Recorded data
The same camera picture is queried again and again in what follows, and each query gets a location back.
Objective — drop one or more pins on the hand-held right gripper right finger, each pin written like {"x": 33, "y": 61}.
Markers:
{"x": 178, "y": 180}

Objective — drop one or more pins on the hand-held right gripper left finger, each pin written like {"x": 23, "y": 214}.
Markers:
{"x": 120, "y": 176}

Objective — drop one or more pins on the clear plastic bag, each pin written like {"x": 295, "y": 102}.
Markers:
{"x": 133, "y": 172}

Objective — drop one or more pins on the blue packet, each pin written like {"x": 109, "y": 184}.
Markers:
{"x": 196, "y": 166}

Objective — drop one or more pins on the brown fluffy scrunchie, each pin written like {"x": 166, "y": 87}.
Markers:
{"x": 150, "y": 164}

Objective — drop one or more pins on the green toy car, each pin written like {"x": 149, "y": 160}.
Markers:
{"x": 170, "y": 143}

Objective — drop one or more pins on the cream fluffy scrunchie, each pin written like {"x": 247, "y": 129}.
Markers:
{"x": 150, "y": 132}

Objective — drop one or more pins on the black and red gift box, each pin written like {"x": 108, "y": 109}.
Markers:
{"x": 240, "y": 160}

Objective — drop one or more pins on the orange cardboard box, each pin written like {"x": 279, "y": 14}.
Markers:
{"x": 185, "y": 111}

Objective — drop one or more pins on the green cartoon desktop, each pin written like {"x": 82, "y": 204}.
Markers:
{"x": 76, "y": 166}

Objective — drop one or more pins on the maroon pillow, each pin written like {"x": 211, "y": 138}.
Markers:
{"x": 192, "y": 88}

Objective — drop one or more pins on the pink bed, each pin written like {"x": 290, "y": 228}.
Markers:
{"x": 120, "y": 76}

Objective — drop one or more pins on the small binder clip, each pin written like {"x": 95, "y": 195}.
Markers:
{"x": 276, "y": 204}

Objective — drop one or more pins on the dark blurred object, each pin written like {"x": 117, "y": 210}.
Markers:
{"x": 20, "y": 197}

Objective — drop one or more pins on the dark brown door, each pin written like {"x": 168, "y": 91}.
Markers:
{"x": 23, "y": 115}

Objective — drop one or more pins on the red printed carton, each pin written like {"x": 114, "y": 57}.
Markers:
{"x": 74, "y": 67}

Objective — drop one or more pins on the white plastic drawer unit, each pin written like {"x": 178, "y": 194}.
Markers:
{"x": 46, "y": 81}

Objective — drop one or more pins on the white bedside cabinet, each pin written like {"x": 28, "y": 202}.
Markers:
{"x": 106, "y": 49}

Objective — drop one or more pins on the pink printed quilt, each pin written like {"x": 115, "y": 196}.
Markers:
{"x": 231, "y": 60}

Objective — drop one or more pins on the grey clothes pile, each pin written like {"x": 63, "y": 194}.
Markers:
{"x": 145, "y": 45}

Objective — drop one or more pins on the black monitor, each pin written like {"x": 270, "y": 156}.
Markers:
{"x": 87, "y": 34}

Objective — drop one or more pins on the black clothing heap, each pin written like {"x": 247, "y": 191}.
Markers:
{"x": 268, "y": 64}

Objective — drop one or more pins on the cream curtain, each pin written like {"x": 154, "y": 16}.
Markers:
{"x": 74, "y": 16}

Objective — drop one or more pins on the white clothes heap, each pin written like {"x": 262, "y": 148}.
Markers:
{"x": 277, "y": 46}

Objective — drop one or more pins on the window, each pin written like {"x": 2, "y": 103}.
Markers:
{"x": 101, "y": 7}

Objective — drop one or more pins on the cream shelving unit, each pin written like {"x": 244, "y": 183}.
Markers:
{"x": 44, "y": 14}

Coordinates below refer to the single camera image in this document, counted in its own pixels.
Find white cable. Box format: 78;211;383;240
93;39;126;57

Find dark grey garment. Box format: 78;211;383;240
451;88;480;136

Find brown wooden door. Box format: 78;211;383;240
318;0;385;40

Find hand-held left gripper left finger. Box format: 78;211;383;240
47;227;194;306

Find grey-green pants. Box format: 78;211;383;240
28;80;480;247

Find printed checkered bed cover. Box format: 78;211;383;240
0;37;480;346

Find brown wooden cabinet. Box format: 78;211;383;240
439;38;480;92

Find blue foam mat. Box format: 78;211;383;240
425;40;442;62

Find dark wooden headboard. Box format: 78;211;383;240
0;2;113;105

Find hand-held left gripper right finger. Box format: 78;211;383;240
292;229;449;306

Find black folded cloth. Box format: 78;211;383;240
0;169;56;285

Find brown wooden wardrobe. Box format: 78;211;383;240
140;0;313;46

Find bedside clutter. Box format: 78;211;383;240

[TASK DESCRIPTION]:
Take every line from the records above that has the word "unit" and copy it.

[ANSWER SECTION]:
Objective — drop one or more pins on the white plastic drawer unit, each pin written like {"x": 178, "y": 194}.
Objective — drop one or more pins on the cream shelving unit, each pin written like {"x": 244, "y": 183}.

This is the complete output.